Influence of steric crowding on hydrogen bonding in anti-cancer quinols

The quinol 4-(1-benzenesulfonyl-1H-6-fluoroindol-2-yl)-4-hydroxycyclohexa-2,5-dienone (1) is strongly active against cancer cells [1]. Two "Michael acceptor" electrophilic β-carbons on the quinol ring are believed necessary for optimal antitumor activity, and disruption of thioredoxin signaling is a possible mechanism of action. As a model for the possible product, the adduct (2) with two molecules of ethanethiol was prepared. These molecules have just one classical hydrogen bond (HB) donor group, the quinol OH, but a surfeit of acceptors, namely one C=O and two SO₂ oxygen atoms (designated O15, O17 and O18) as well as O14, the OH itself. In (1) paired molecules form a R₂²(14) ring by O14-H...O17 HB with H...O distance 2.15 Å and O-H...O angle 156°. In (2) the two EtS groups on the same side of the quinol ring as O14 interfere with this motif.
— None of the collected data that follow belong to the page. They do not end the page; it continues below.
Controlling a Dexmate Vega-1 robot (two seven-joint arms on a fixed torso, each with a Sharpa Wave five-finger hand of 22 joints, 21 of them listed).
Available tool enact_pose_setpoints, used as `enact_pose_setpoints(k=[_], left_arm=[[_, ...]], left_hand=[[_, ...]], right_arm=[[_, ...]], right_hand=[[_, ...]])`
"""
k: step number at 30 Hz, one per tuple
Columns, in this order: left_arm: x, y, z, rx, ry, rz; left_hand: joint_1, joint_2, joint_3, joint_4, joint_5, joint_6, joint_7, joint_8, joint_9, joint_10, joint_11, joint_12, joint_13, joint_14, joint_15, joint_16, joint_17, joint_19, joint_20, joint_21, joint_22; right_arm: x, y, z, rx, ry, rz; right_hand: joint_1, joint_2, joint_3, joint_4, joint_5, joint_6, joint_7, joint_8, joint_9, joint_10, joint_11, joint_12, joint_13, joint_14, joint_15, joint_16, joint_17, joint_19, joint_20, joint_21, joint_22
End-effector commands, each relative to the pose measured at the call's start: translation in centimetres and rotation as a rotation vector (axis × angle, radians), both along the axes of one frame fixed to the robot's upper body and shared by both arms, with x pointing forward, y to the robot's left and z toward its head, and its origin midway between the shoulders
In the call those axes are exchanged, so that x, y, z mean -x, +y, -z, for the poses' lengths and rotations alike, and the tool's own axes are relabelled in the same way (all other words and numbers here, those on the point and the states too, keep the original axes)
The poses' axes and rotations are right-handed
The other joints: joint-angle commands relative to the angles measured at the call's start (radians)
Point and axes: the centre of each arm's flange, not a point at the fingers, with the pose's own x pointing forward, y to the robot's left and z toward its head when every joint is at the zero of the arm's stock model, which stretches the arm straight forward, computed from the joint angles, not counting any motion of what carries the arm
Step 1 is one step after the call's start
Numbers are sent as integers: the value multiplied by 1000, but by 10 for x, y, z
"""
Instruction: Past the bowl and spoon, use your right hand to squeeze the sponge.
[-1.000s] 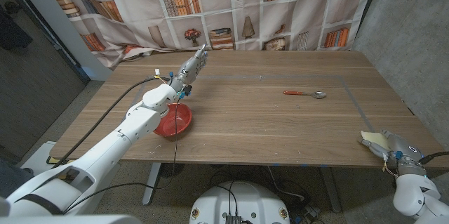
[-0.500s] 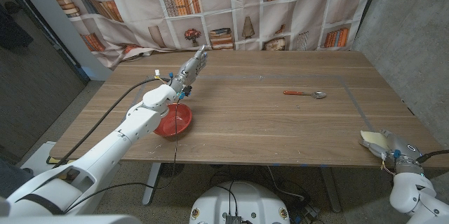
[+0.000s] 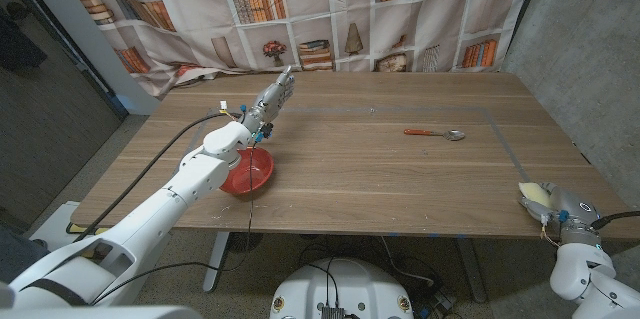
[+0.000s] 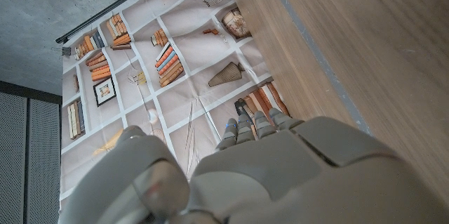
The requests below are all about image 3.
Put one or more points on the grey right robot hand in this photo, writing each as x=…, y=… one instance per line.
x=570, y=206

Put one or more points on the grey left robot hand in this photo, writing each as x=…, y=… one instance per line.
x=267, y=101

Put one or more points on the pale yellow sponge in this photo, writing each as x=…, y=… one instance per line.
x=534, y=193

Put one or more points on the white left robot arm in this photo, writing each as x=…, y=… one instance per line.
x=145, y=224

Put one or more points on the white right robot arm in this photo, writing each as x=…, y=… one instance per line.
x=585, y=274

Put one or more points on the red plastic bowl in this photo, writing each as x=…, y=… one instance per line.
x=252, y=174

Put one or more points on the printed bookshelf backdrop cloth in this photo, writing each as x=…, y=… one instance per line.
x=320, y=19

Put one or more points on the white table leg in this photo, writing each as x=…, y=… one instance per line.
x=216, y=259
x=471, y=269

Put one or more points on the floor power strip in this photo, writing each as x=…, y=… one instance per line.
x=444, y=300

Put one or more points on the white robot torso base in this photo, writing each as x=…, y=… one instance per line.
x=340, y=284

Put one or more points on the white floor plate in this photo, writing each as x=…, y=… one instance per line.
x=52, y=226

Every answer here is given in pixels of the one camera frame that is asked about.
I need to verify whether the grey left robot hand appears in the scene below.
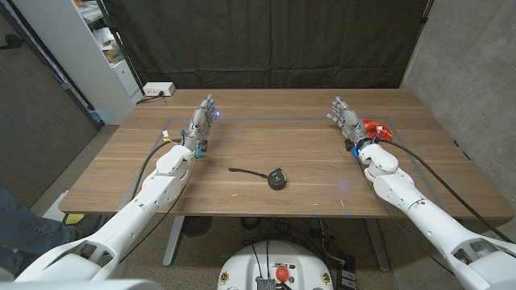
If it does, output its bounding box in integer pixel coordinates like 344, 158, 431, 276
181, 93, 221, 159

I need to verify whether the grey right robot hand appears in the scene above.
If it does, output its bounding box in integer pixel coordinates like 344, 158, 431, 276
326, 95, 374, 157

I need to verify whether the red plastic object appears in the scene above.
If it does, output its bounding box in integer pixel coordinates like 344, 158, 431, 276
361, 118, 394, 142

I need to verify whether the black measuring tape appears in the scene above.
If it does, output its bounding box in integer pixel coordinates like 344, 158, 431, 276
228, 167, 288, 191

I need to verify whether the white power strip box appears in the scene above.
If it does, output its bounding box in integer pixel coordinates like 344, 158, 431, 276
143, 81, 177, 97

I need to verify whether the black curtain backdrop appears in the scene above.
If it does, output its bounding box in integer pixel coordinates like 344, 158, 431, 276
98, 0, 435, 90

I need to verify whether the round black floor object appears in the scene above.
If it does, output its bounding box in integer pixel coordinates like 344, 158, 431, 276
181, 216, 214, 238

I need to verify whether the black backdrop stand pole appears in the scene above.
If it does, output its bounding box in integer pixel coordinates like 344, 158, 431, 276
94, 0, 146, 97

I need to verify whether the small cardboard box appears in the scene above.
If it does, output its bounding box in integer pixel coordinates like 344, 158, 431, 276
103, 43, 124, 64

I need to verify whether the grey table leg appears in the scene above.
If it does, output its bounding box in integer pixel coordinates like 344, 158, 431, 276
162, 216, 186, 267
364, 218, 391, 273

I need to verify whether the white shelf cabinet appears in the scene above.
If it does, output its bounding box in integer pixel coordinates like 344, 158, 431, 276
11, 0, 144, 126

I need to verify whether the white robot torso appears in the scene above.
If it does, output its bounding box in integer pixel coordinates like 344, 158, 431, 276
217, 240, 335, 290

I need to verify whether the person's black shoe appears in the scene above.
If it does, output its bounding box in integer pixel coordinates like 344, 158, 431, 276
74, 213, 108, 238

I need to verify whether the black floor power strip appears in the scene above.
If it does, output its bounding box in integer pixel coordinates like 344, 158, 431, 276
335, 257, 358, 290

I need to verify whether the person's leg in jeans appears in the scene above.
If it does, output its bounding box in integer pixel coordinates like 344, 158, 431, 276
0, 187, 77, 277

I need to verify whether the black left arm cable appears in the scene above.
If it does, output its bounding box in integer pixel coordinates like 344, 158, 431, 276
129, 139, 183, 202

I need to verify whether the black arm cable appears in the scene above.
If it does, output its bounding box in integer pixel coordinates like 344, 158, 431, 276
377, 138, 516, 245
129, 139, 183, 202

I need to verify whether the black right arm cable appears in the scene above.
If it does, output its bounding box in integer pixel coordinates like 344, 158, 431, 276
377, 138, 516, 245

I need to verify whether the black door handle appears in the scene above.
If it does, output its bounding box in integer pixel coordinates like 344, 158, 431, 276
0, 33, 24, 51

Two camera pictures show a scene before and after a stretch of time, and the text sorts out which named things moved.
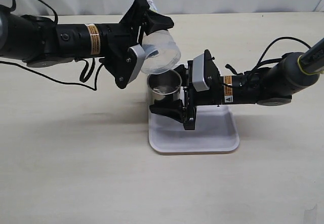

Instead, a C(7) chain is formed by less optimal O14-H...O17 HB (2.34 Å and 134°). In apparent compensation, an intramolecular C-H...O HB to O17 is shorter and straighter in (2). In both structures all O atoms accept C-H...O HB. The unit cell dimensions are dissimilar, but a motif persists: one phenyl CH and one indole CH group bite onto the same O atom, O15 in (1) but O18 in (2).